YOUNGSTOWN, Ohio — Wofford football was picked by experts to finish sixth in the Southern Conference.
Well, the Terriers managed to finish only in the top seven.
RELATED: FCS interactive playoff bracket
That is, they were among the last seven teams remaining across the FCS at the end of the season. They made the national quarterfinal round of the FCS playoffs, watched as one of the eight was eliminated on Friday night, and then took Youngstown State to double overtime Saturday before bowing out 30-23.
Wofford head coach Mike Ayers had become emotional during postgame news conferences following the first two postseason rounds, victories against Charleston Southern and The Citadel, but not so much after this defeat. Perhaps it was because he knew the Terriers squeezed out everything they could and, considering all of that, felt satisfied with what they accomplished.

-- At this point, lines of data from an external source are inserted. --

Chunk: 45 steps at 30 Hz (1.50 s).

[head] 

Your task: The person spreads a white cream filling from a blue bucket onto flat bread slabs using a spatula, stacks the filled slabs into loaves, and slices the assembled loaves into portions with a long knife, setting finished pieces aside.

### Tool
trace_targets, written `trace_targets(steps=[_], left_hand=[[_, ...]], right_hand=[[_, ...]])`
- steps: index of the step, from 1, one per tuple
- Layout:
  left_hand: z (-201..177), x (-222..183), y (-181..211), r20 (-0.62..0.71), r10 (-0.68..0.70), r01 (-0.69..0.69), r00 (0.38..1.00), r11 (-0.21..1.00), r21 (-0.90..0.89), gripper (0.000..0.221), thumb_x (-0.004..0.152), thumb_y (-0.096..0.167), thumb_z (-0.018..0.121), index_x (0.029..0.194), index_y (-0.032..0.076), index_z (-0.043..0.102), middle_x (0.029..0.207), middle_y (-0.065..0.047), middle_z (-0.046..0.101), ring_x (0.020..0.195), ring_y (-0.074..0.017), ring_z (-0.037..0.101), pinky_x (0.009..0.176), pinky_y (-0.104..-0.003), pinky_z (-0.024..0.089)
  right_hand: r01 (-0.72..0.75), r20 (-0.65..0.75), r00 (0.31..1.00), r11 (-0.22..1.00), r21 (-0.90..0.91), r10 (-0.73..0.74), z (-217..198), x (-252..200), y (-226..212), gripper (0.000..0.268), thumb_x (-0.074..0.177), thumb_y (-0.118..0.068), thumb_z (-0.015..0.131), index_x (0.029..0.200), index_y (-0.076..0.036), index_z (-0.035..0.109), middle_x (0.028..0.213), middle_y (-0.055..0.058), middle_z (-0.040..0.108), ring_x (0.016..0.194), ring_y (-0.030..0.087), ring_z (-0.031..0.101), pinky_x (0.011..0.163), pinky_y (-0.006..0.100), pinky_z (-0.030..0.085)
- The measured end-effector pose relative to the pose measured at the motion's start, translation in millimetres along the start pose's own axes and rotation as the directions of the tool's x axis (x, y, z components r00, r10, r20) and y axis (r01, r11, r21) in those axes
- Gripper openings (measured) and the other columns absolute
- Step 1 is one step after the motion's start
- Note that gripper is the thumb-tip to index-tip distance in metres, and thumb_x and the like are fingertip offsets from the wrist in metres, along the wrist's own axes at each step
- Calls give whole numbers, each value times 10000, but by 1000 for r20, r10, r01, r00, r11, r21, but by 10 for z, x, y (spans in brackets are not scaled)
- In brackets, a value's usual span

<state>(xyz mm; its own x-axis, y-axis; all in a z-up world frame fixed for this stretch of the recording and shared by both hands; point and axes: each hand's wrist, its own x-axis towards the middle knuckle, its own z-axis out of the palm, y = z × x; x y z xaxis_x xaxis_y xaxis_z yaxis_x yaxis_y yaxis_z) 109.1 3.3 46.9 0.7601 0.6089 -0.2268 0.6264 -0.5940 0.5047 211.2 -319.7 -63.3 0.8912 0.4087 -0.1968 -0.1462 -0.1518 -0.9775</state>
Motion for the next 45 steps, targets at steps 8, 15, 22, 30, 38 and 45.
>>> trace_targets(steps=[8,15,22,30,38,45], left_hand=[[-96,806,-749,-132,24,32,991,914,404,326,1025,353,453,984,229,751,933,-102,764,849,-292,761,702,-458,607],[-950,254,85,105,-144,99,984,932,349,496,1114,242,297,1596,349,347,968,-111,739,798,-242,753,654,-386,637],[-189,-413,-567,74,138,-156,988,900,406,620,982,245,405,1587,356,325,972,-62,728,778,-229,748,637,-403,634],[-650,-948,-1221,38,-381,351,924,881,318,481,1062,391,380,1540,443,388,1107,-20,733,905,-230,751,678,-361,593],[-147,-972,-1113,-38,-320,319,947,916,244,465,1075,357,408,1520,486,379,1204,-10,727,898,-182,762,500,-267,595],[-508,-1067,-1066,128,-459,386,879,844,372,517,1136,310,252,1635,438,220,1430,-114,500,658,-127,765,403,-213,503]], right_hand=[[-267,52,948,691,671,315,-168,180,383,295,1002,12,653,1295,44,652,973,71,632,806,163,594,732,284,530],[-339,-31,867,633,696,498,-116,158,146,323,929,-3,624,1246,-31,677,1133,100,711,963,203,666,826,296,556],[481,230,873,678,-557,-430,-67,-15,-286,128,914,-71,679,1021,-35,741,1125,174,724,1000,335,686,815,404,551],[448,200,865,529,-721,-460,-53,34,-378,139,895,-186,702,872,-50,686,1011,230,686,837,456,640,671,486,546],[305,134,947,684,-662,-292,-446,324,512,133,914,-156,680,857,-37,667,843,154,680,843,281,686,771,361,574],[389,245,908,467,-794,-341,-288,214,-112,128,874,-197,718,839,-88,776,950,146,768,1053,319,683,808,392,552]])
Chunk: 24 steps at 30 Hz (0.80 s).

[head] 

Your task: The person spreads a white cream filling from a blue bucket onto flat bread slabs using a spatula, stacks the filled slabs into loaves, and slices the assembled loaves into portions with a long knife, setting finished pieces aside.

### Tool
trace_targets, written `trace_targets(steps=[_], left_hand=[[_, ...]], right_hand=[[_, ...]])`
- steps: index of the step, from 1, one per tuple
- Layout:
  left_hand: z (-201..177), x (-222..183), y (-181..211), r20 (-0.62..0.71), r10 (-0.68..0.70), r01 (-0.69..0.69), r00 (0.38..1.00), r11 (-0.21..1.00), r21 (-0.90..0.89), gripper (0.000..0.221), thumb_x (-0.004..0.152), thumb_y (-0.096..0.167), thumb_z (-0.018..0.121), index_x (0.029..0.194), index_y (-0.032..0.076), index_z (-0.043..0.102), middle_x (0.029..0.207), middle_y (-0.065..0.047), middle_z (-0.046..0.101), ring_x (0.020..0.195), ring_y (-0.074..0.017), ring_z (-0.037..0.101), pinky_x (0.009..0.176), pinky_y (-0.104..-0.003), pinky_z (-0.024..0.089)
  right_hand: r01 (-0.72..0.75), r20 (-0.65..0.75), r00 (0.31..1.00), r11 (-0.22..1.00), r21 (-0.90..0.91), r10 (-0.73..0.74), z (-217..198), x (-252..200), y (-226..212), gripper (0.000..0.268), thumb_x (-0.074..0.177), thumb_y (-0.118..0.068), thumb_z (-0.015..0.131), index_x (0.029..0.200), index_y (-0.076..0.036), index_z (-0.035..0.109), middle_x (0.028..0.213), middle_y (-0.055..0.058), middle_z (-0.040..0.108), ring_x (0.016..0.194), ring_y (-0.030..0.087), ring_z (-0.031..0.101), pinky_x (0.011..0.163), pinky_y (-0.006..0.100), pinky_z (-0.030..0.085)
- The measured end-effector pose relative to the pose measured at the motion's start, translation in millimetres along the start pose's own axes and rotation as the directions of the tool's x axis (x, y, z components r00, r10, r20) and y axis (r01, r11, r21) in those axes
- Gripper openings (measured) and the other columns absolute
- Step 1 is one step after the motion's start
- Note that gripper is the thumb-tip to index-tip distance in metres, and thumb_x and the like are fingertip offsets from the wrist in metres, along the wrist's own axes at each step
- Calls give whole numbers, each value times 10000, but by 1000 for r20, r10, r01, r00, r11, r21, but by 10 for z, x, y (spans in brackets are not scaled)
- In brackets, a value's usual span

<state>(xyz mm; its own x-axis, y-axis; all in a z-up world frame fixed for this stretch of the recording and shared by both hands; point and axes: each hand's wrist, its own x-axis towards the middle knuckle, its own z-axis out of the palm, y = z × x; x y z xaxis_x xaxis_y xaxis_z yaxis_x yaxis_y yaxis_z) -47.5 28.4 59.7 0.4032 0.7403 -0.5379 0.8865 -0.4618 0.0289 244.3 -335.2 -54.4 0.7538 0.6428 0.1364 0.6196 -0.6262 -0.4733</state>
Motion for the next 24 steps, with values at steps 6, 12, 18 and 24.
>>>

Nobody expected Wofford (10-4) to still be playing football in the middle of December. The Terriers lost their starting quarterback to injury in August, then the next quarterback in September, and actually won a playoff game after the third quarterback went down. They lost two of their best linebackers in frightening situations, one that went into cardiac arrest and one that fractured vertebrae in his neck.
In every case, the Terriers rallied together, picked each other up and continued on with dreams of a national championship. It seemed absurd, perhaps. But they believed it could happen. After an overtime loss against The Citadel, the second defeat by a total of five points, the Terriers had to win the last four games on their regular-season schedule just to have a chance at making the playoffs.
"We had kids that competed their tails off and did it the right way," Ayers said. "Look at the season and the adversity that these kids have faced. Never once did they slow down, back up or want to give up. They just kept fighting ... You see a bunch of kids that love each other, care for one another and compete for one another. I was proud to be out there and be their coach."
Defensive end Tyler Vaughn, a fourth-year junior who not only became a starter but first-team all-conference, was asked what he will take away from this season.
"That we have a really good football team," he said. "And regardless of what anybody says, we can win football games, we can go deep into the playoffs and we can do anything we can put our minds to. ... There's a couple of old guys coming back and that will help the leadership. All the youngsters are really talented and dedicated. They really want to be here and do well. That makes it so much easier to go out and have success and have fun."
Wofford's defense will lose six key seniors: linemen Boston Bryant, Steven Cornellier and Chris Boudreaux; linebackers Dylan Young and Lincoln Stewart; and safety Jaleel Green. The offense will lose linemen Anton Wahrby, Dequan Miller and Bradley Way; as well as running backs Will Gay, Hunter Windham and, of course, Lorenzo Long, fifth-leading rusher in school history.
A big thank you to all of the students, alumni, family and friends in the Wofford community for their support this season!— Wofford Football (@Wofford_FB) December 11, 2016
But overall, the team was rather young. Seven of the eight defensive backs on the two-deep chart were underclassmen, as were two of the three starting linemen. Leading tackler Datavious Wilson is a true freshman, as is nose tackle Mikel Horton, linebacker Jireh Wilson, cornerback Dimitri Redwood and safety Mason Alstatt. On offense, there is quarterback Joe Newman and running back Blake Morgan, both of whom emerged as two of the most explosive players on the team.
"You feel for the seniors and you just wish things could have kept going," said Alstatt, who figures to replace Green next season at strong safety. "They believe we had a shot to win it all. What they should take away is that we did things people didn't expect us to do. And I think they will. It just might take a little bit of time."